Depuis 8 mois, des dizaines de familles occupent le terrain Rivnac, sur la Pointe des Pêcheurs, dans commune de Punaauia, à 15 km de Papeete, en Polynésie française.

Le site Rivnac (du nom d’un de ses derniers locataires) est le dernier massif arborescent de la côte ouest de Tahiti. Il sert d’aire de promenade et de baignade aux milliers d’habitants du quartier populaire de Nu’uroa. 30 familles de pêcheurs travaillent dans le lagon riverain. Selon les historiens et les archéologues, la pointe de Nu’uroa est un haut lieu culturel et rituel du patrimoine polynésien.

Aujourd’hui, ce havre de paix et ce temple de l’histoire, cette oasis de liberté et de verdure du littoral urbanisé et privatisé est menacé par un projet de complexe hôtelier de la chaîne Méridien, filiale d’Air France. 4 hectares d’arbres centenaires seraient rasés pour édifier l’hôtel, des bungalows et autres accessoires du tourisme de luxe ; plus d’un hectare serait gagné sur le lagon pour édifier un centre de loisirs nautiques.

Alors qu’une concertation s’engage entre l’Etat français et le Territoire Autonome de Polynésie sur les grandes orientations sectorielles en matière de développement et que le gouvernement de la Polynésie Française consulte la société civile en vue de la rédaction d’une « charte du développement », l’association la Ora O Nu’uroa est indignée par l’absence totale d’information et de consultation des riverains dans le cadre du projet Méridien.

Pourtant, la réalisation de ce projet aurait des retombées importantes sur l’écosystème marin et littoral et sur l’organisation socioculturelle de la commune de Punaauia.
Dans un communiqué extrêmement virulent, le gouvernement de Tahiti « constate que les entraves opposées à la réalisation du projet hôtelier s’ajoutent à celles qui ont fait échouer la réalisation d’un golf à Opunohu et considère que ces actions  convergentes visent à plonger le territoire dans la crise économique et sociale ». Selon le gouvernement, il s’agit d’une tentative de déstabilisation généralisée n’ayant d’autre objet que de servir les objectifs du Front de Libération de Polynésie.

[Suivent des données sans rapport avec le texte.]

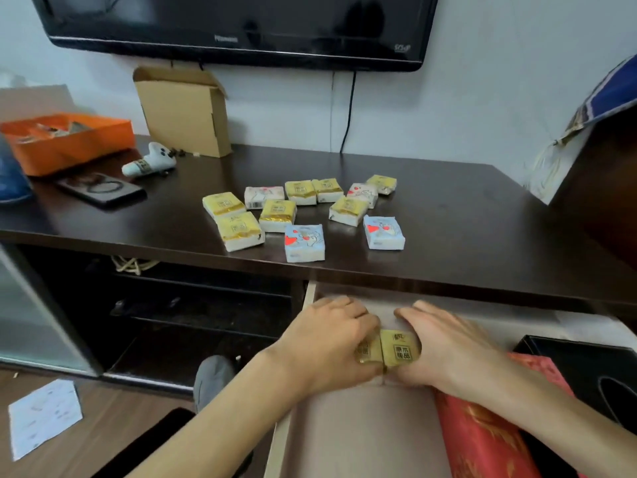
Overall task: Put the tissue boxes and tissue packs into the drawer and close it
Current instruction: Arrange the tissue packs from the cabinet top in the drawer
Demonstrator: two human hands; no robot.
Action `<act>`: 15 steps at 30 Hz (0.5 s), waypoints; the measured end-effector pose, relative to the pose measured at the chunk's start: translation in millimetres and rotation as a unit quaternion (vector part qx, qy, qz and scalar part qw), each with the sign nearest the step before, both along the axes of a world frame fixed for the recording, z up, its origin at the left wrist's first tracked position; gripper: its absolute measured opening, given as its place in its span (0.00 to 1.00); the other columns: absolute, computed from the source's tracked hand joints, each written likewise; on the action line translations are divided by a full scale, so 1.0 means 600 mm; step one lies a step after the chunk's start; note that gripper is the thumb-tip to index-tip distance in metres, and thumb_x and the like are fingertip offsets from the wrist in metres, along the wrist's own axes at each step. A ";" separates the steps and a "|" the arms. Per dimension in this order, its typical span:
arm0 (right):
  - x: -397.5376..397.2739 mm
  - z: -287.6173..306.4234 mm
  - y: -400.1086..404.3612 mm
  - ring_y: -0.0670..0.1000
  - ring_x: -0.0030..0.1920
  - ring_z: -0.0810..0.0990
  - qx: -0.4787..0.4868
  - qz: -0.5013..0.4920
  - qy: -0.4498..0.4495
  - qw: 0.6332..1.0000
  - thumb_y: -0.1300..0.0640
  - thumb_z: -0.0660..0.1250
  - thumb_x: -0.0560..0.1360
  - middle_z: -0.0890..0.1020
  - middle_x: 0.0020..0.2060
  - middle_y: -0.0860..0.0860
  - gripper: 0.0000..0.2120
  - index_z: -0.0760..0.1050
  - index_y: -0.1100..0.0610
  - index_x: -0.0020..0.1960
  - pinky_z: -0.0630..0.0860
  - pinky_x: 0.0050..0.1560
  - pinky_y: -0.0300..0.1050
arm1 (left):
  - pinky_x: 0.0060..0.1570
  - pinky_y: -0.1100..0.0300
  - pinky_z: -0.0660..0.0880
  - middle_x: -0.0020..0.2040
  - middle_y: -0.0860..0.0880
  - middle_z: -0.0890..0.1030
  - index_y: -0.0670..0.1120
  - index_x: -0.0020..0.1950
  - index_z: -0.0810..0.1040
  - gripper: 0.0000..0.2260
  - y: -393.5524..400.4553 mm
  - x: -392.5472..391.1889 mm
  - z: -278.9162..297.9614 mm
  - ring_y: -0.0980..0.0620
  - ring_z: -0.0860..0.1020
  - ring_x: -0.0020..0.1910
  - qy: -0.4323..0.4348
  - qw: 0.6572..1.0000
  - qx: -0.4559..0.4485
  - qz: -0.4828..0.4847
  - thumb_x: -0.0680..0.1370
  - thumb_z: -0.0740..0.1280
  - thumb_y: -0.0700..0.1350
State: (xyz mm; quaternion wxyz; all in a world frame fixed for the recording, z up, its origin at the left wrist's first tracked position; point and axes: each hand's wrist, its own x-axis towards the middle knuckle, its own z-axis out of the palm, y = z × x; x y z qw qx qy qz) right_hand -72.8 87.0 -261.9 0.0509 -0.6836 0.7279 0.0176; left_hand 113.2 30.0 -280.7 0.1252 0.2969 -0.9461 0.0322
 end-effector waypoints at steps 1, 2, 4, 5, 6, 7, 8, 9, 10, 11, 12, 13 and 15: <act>-0.003 0.008 0.002 0.47 0.61 0.77 -0.022 0.002 -0.014 1.000 0.26 0.65 0.59 0.74 0.59 0.37 0.42 0.69 0.41 0.70 0.75 0.53 0.48 | 0.56 0.53 0.73 0.56 0.54 0.80 0.52 0.61 0.77 0.20 0.004 0.007 0.014 0.51 0.76 0.57 0.035 0.999 -0.004 -0.001 0.76 0.61 0.63; -0.006 0.018 0.004 0.44 0.58 0.78 -0.053 0.008 -0.038 0.998 0.25 0.62 0.59 0.76 0.56 0.35 0.40 0.72 0.40 0.68 0.76 0.52 0.47 | 0.50 0.53 0.75 0.52 0.55 0.81 0.53 0.57 0.79 0.16 0.007 0.016 0.030 0.52 0.77 0.53 0.070 0.997 -0.020 -0.001 0.77 0.60 0.60; -0.007 0.046 0.004 0.39 0.47 0.81 -0.120 0.018 -0.133 0.984 0.26 0.63 0.61 0.81 0.47 0.32 0.29 0.79 0.38 0.56 0.77 0.48 0.45 | 0.39 0.52 0.76 0.44 0.55 0.81 0.53 0.48 0.81 0.12 0.006 0.046 0.062 0.53 0.78 0.44 0.155 0.986 -0.059 0.014 0.79 0.59 0.56; -0.003 0.063 -0.002 0.39 0.43 0.82 -0.145 0.024 -0.196 0.970 0.28 0.66 0.63 0.83 0.43 0.33 0.22 0.81 0.38 0.51 0.77 0.45 0.43 | 0.37 0.52 0.76 0.41 0.55 0.81 0.53 0.46 0.81 0.12 0.000 0.065 0.077 0.54 0.78 0.42 0.209 0.975 -0.075 0.032 0.79 0.60 0.54; 0.003 0.079 -0.012 0.39 0.41 0.82 -0.159 0.032 -0.254 0.953 0.32 0.68 0.66 0.84 0.41 0.35 0.16 0.82 0.38 0.48 0.77 0.43 0.42 | 0.36 0.52 0.76 0.39 0.56 0.82 0.53 0.45 0.82 0.11 -0.010 0.086 0.091 0.55 0.78 0.40 0.265 0.958 -0.089 0.059 0.79 0.61 0.52; 0.012 0.097 -0.027 0.41 0.40 0.83 -0.165 0.043 -0.300 0.939 0.37 0.70 0.68 0.85 0.41 0.37 0.11 0.83 0.39 0.47 0.77 0.44 0.42 | 0.37 0.52 0.77 0.41 0.56 0.83 0.52 0.46 0.82 0.10 -0.024 0.107 0.103 0.56 0.79 0.41 0.314 0.939 -0.100 0.096 0.79 0.62 0.51; 0.024 0.113 -0.046 0.43 0.40 0.84 -0.170 0.057 -0.332 0.926 0.41 0.71 0.70 0.86 0.41 0.40 0.08 0.84 0.40 0.47 0.78 0.45 0.43 | 0.41 0.52 0.78 0.45 0.56 0.84 0.53 0.49 0.83 0.09 -0.041 0.128 0.111 0.56 0.79 0.45 0.348 0.921 -0.101 0.144 0.79 0.63 0.51; 0.037 0.128 -0.069 0.47 0.41 0.84 -0.174 0.073 -0.353 0.916 0.44 0.72 0.72 0.86 0.41 0.43 0.06 0.84 0.42 0.47 0.80 0.46 0.45 | 0.47 0.52 0.79 0.50 0.56 0.84 0.53 0.54 0.82 0.10 -0.059 0.148 0.116 0.57 0.79 0.51 0.360 0.907 -0.090 0.197 0.78 0.63 0.51; 0.051 0.139 -0.094 0.50 0.43 0.84 -0.177 0.084 -0.370 0.908 0.48 0.72 0.73 0.87 0.41 0.45 0.04 0.85 0.44 0.47 0.80 0.47 0.46 | 0.53 0.52 0.78 0.57 0.56 0.82 0.53 0.60 0.80 0.13 -0.079 0.167 0.115 0.56 0.77 0.57 0.352 0.902 -0.064 0.241 0.78 0.64 0.52; 0.067 0.146 -0.121 0.50 0.44 0.84 -0.177 0.092 -0.381 0.903 0.51 0.72 0.75 0.87 0.42 0.45 0.04 0.85 0.46 0.48 0.80 0.46 0.44 | 0.57 0.53 0.75 0.62 0.56 0.79 0.53 0.64 0.78 0.16 -0.097 0.183 0.109 0.56 0.74 0.62 0.335 0.903 -0.025 0.267 0.78 0.65 0.53; 0.084 0.151 -0.147 0.47 0.46 0.84 -0.177 0.100 -0.384 0.901 0.53 0.72 0.77 0.86 0.44 0.44 0.04 0.85 0.47 0.50 0.79 0.46 0.41 | 0.58 0.55 0.72 0.65 0.56 0.76 0.53 0.66 0.77 0.18 -0.111 0.198 0.102 0.55 0.72 0.65 0.317 0.907 0.013 0.277 0.77 0.65 0.54; 0.102 0.153 -0.172 0.44 0.48 0.83 -0.176 0.108 -0.377 0.903 0.53 0.71 0.78 0.86 0.46 0.43 0.06 0.84 0.48 0.53 0.77 0.46 0.38 | 0.57 0.57 0.70 0.67 0.56 0.74 0.52 0.67 0.76 0.19 -0.121 0.209 0.096 0.54 0.70 0.67 0.299 0.911 0.041 0.280 0.77 0.66 0.55; 0.135 0.154 -0.218 0.42 0.51 0.81 -0.173 0.126 -0.347 0.913 0.53 0.71 0.78 0.84 0.51 0.43 0.09 0.82 0.50 0.58 0.75 0.49 0.37 | 0.54 0.58 0.67 0.67 0.55 0.74 0.52 0.66 0.78 0.21 -0.134 0.226 0.084 0.54 0.68 0.67 0.267 0.917 0.067 0.287 0.76 0.67 0.58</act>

Des renforts de police importants viennent d’être dépêchés de France à Papeete et une aile de la prison de Nuutania aurait été dégagée pour « accueillir » ceux qui, depuis plusieurs mois, se relayent en famille pour défendre pacifiquement le terrain convoité par les promoteurs. Les manifestants se sont enchaînés aux arbres ou les ont escaladés. L’action des forces de police serait imminente et pourrait intervenir dès aujourd’hui vers 18 heures (heure de Paris) soit 6 heures (heure locale).

L’association Robin des Bois apporte son soutien à la population de Punnauia. « Alors qu’en Polynésie la législation métropolitaine sur la protection du littoral, les enquêtes publiques et la publicité des études d’impact sur l’environnement ne sont pas appliquées, il est scandaleux d’assister à Tahiti au débarquement de 600 gardes mobiles chargés de rétablir « l’ordre républicain » et de réprimer dans la brutalité la frustration légitime des riverains. Il est du devoir des autorités françaises et polynésiennes de surseoir à l’épreuve de force et de geler le projet immobilier de Méridien, d’Air France, et du groupe Dumez, » déclare-t-on au siège de l’association.

28 mai 1993 – Dernière nouvelle : les forces de l’ordre n’ont pas investi le site. Le Conseil Supérieur de l’Eglise Evangélique de Polynésie Française, très influent à Tahiti, a lancé un appel à la concertation et demandé aux autorités du Territoire de ne pas faire appel à la force pour libérer le site occupé.